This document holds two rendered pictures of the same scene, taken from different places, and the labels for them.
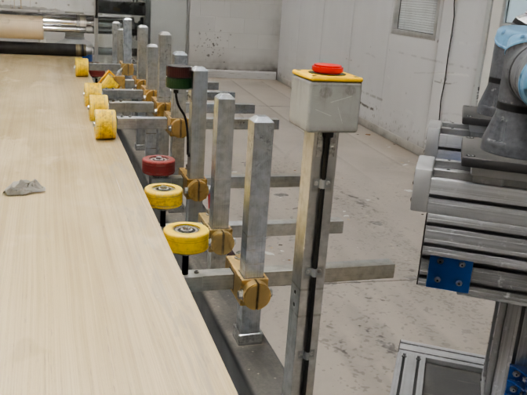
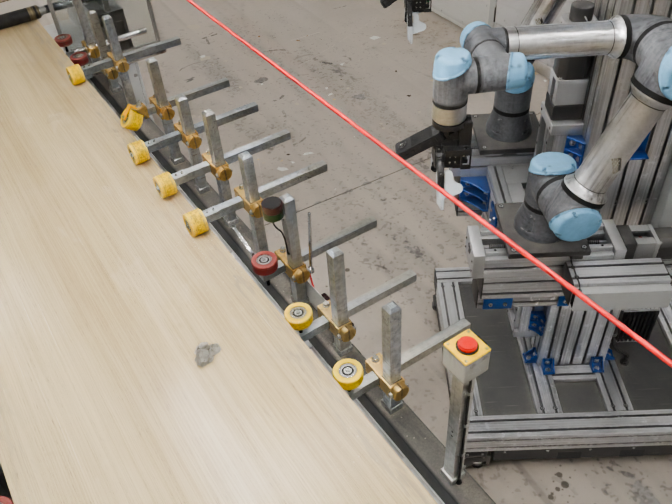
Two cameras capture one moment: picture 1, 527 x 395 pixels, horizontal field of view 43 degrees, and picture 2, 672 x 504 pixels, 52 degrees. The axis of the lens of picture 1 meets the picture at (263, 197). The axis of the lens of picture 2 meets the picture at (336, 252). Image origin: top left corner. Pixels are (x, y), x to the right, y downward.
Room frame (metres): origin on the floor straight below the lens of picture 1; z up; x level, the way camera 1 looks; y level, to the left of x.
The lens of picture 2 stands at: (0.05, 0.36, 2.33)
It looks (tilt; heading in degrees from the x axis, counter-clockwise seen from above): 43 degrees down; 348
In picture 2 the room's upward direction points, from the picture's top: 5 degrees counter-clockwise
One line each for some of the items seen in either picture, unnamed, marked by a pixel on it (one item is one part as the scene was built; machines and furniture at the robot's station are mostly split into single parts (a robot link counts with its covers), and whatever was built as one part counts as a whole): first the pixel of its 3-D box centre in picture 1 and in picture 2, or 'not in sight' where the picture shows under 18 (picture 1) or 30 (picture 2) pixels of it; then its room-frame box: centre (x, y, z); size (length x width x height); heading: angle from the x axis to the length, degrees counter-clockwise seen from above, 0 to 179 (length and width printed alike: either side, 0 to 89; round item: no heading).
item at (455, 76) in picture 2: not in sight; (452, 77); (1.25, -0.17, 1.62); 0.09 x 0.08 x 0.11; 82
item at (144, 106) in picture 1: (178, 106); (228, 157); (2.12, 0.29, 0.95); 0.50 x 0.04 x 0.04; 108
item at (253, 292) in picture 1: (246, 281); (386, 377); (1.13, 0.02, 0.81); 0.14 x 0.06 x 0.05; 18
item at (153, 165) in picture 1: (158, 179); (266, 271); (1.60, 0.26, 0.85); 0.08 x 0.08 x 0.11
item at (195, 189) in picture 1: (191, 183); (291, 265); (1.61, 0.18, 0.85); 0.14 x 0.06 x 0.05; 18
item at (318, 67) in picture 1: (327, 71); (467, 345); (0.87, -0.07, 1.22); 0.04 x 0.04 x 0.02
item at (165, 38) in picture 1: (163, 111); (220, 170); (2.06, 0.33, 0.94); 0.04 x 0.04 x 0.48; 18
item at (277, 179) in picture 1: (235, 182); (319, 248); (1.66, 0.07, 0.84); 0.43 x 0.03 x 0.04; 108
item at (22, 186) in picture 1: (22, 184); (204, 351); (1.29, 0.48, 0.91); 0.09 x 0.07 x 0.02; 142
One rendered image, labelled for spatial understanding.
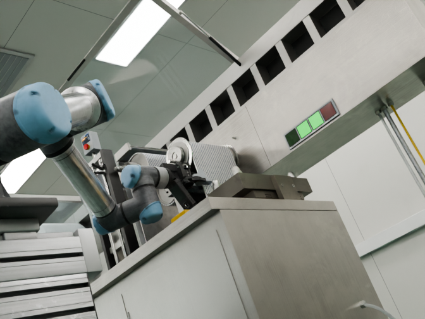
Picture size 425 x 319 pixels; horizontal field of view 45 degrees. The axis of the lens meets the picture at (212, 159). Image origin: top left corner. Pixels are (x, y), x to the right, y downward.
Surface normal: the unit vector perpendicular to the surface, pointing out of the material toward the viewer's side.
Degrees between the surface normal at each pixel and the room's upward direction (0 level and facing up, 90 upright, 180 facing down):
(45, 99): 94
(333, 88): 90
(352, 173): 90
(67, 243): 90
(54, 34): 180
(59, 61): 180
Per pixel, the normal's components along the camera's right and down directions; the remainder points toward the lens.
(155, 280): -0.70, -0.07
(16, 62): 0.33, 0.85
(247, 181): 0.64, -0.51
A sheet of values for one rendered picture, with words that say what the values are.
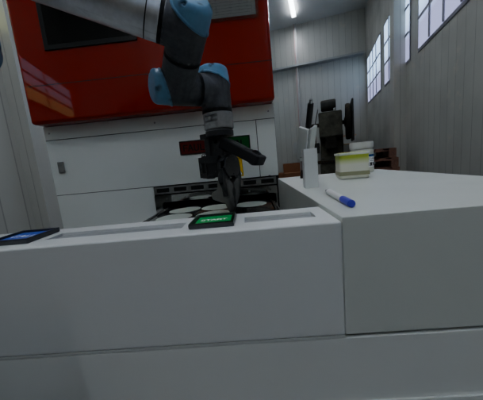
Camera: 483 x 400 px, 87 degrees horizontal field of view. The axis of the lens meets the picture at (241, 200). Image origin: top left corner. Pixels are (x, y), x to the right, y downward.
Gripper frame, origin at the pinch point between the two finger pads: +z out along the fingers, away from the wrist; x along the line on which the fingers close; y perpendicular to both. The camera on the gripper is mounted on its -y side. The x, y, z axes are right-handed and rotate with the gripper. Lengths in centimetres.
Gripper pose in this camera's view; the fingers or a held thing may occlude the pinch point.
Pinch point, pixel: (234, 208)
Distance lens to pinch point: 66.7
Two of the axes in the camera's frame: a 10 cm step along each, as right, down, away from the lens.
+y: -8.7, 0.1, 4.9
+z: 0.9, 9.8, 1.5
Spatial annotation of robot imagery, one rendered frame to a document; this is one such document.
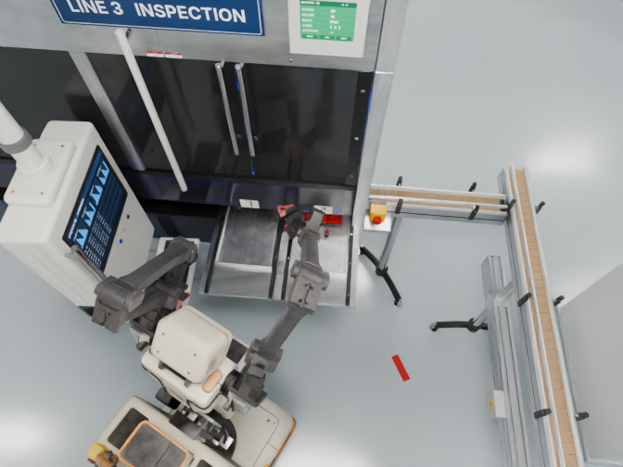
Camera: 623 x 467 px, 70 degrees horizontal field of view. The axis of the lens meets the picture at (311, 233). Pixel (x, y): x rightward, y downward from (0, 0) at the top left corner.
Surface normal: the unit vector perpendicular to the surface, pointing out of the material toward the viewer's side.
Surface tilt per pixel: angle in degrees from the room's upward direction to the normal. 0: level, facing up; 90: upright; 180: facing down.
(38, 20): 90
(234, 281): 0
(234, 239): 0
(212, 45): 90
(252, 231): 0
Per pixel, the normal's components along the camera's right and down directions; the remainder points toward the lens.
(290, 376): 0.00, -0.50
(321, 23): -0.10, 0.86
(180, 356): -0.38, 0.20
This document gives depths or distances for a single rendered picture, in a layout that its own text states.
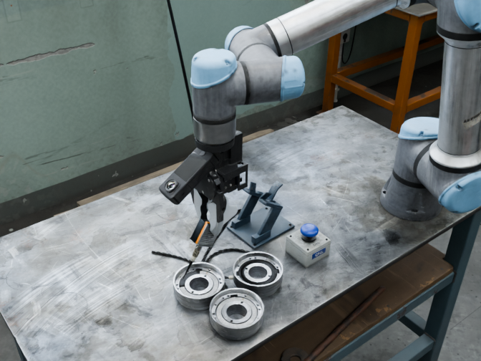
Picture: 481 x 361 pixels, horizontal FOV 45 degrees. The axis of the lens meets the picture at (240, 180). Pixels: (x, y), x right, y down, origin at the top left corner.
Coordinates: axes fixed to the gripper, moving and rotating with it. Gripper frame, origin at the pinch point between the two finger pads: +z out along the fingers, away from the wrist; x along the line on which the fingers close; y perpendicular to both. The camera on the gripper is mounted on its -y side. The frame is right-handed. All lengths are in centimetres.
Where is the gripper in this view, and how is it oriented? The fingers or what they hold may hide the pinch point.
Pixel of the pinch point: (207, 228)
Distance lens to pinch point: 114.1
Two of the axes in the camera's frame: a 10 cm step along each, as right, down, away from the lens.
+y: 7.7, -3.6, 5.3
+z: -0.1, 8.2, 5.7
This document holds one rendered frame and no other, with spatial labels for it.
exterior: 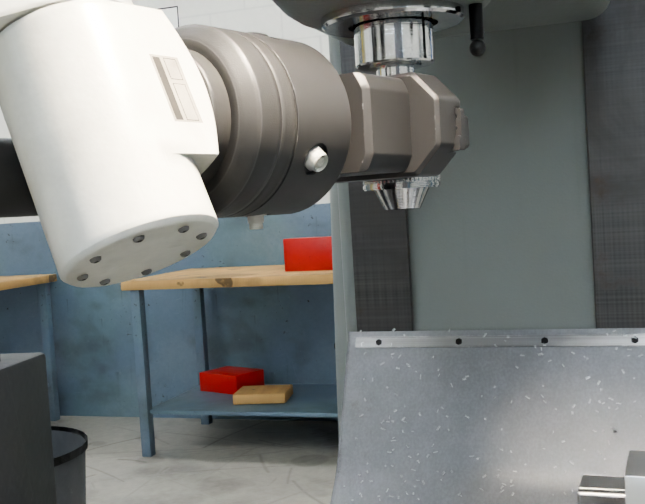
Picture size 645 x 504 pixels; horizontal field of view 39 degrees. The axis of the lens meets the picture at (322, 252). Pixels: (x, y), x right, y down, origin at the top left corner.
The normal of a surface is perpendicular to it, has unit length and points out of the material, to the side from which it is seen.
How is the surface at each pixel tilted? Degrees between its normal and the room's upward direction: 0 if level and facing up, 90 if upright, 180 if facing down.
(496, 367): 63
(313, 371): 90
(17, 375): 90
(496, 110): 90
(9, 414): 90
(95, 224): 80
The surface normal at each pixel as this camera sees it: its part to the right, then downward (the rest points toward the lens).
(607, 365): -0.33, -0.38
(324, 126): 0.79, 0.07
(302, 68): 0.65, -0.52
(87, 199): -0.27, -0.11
---
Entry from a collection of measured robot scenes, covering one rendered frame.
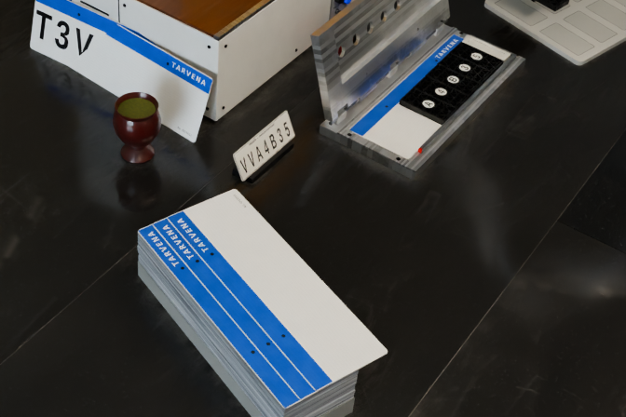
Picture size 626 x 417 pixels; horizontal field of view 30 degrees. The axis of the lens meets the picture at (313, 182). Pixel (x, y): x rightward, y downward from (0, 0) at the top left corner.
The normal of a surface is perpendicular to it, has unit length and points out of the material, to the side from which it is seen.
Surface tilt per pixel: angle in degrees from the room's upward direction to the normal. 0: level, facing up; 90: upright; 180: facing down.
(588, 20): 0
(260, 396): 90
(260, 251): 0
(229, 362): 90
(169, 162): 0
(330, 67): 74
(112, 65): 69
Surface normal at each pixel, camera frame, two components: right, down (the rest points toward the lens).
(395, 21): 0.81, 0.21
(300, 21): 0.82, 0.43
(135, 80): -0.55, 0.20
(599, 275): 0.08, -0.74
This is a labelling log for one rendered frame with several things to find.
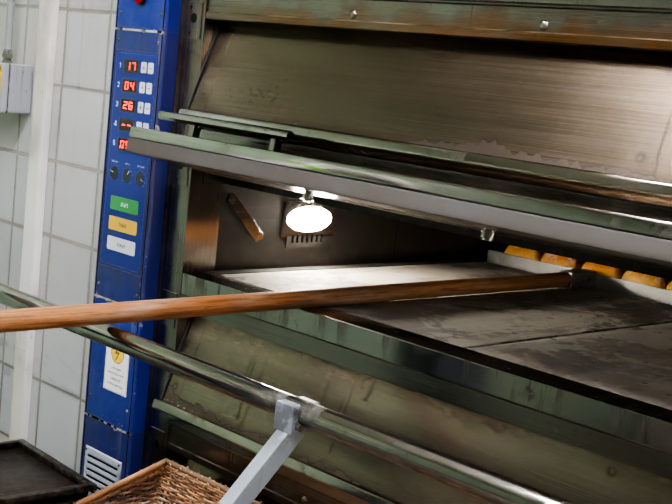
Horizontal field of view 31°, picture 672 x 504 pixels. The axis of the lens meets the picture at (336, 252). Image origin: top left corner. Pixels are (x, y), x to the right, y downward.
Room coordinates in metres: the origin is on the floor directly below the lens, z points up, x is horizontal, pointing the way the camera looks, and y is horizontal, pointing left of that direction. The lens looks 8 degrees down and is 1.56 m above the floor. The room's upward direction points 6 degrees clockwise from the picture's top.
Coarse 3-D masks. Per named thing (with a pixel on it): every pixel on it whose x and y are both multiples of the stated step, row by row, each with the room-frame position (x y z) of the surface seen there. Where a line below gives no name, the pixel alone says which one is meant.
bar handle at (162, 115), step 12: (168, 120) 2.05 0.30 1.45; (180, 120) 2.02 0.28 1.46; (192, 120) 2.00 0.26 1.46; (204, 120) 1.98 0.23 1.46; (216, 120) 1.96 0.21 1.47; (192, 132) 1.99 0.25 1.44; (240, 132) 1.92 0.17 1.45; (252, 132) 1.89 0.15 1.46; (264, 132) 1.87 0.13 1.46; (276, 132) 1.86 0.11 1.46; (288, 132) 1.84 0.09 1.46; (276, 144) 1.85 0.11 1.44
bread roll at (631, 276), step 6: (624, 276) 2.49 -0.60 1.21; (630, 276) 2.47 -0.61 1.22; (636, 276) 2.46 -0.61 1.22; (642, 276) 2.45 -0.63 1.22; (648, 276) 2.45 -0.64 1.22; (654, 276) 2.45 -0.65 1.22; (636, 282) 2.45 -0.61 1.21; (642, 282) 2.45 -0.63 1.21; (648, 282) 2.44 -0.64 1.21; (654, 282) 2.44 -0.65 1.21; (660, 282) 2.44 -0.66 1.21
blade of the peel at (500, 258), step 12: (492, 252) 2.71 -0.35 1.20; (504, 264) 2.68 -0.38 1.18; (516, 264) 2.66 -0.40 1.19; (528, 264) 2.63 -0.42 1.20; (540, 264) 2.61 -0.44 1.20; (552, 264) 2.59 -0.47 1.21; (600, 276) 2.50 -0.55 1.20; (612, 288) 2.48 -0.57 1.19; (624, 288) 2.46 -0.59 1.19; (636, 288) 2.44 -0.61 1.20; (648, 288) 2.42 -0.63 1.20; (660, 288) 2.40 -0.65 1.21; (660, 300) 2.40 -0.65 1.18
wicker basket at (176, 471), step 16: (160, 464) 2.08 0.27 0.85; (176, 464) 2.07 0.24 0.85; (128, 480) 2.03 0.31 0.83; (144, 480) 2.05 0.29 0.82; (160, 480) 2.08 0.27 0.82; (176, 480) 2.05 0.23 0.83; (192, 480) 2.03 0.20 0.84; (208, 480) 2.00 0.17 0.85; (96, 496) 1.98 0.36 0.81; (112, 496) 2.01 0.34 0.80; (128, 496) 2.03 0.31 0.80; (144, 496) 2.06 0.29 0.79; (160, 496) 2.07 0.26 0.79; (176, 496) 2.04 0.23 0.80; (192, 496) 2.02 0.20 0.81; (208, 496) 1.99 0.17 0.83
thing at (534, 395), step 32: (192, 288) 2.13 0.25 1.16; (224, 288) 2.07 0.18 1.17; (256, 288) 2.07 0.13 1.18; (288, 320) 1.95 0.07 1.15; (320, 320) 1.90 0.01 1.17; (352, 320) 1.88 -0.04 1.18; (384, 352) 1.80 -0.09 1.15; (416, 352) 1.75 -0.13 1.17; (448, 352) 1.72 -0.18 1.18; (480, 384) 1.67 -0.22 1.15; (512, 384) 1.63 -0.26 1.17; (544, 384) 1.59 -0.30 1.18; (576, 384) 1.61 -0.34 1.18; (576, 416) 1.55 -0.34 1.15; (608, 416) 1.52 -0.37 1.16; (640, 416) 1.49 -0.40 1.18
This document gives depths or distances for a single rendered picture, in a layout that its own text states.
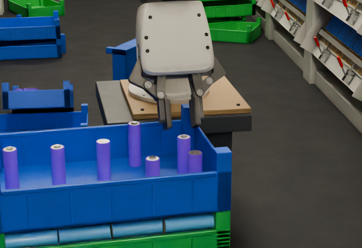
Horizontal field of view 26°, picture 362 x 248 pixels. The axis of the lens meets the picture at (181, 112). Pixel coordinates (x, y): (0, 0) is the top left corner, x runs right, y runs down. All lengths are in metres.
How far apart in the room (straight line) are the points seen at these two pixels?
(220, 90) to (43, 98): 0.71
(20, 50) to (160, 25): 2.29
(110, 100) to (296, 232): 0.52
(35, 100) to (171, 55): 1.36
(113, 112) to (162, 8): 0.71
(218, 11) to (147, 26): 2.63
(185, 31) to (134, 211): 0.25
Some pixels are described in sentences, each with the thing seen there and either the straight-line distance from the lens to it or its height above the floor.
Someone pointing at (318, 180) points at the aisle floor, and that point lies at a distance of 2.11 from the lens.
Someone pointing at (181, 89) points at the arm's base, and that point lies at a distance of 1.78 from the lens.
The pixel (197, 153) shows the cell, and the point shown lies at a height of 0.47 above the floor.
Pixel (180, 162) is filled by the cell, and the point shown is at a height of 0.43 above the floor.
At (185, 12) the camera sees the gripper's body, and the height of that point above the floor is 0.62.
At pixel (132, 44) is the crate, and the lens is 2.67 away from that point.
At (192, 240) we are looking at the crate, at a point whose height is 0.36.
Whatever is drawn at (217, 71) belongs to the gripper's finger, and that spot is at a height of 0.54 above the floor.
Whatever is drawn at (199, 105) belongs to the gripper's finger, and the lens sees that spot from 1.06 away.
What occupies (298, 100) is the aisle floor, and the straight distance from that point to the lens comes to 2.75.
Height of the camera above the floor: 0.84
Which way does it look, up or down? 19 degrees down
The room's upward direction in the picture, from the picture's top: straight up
...
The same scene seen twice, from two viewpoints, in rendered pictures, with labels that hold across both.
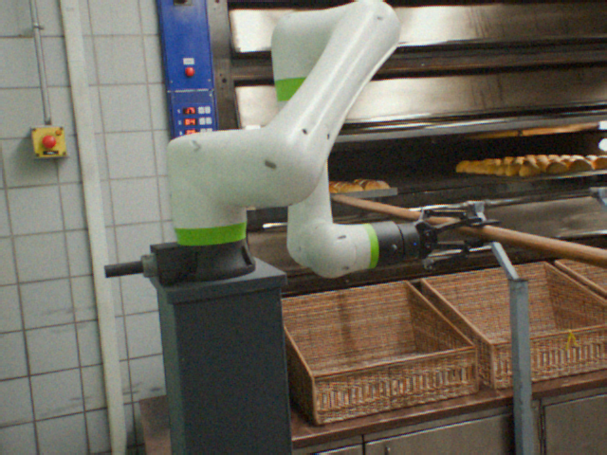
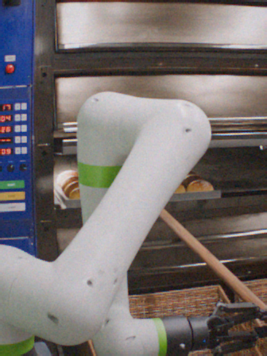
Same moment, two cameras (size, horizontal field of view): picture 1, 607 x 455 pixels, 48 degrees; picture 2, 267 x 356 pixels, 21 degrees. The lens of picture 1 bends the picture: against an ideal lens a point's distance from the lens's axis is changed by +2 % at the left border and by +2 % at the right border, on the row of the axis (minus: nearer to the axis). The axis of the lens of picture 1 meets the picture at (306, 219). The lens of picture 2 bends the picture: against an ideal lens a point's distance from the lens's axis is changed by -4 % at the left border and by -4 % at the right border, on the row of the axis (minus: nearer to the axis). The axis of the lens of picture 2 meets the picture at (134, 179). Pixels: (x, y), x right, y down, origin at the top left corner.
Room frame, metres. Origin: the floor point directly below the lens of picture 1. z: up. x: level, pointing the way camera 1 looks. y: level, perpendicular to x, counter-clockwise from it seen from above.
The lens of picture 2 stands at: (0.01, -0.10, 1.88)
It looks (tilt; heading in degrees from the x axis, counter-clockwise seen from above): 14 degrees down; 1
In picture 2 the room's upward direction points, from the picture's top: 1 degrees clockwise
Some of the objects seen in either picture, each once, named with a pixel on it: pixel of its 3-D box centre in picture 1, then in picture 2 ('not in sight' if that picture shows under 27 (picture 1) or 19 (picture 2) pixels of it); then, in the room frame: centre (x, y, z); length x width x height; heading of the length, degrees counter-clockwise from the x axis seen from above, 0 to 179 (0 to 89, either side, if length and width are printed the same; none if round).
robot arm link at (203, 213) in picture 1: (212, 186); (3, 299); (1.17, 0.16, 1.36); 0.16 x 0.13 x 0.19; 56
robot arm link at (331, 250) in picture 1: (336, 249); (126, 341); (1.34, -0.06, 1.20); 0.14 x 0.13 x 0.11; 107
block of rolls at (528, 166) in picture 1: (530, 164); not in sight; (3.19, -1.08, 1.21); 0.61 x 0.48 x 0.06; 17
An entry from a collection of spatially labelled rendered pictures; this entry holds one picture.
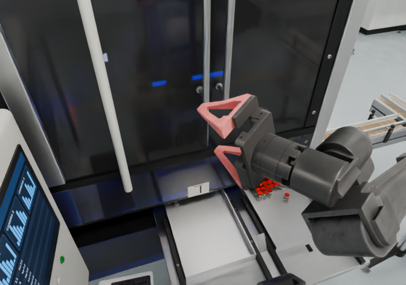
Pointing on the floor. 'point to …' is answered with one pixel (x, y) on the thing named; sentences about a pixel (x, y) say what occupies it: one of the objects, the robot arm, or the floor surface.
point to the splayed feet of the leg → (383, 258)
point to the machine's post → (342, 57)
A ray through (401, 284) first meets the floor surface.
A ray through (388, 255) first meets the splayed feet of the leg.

▶ _Problem to work on_
Your answer must be a single number: how many lines of the entries above contain the string "collection".

▶ _Response to this task_
2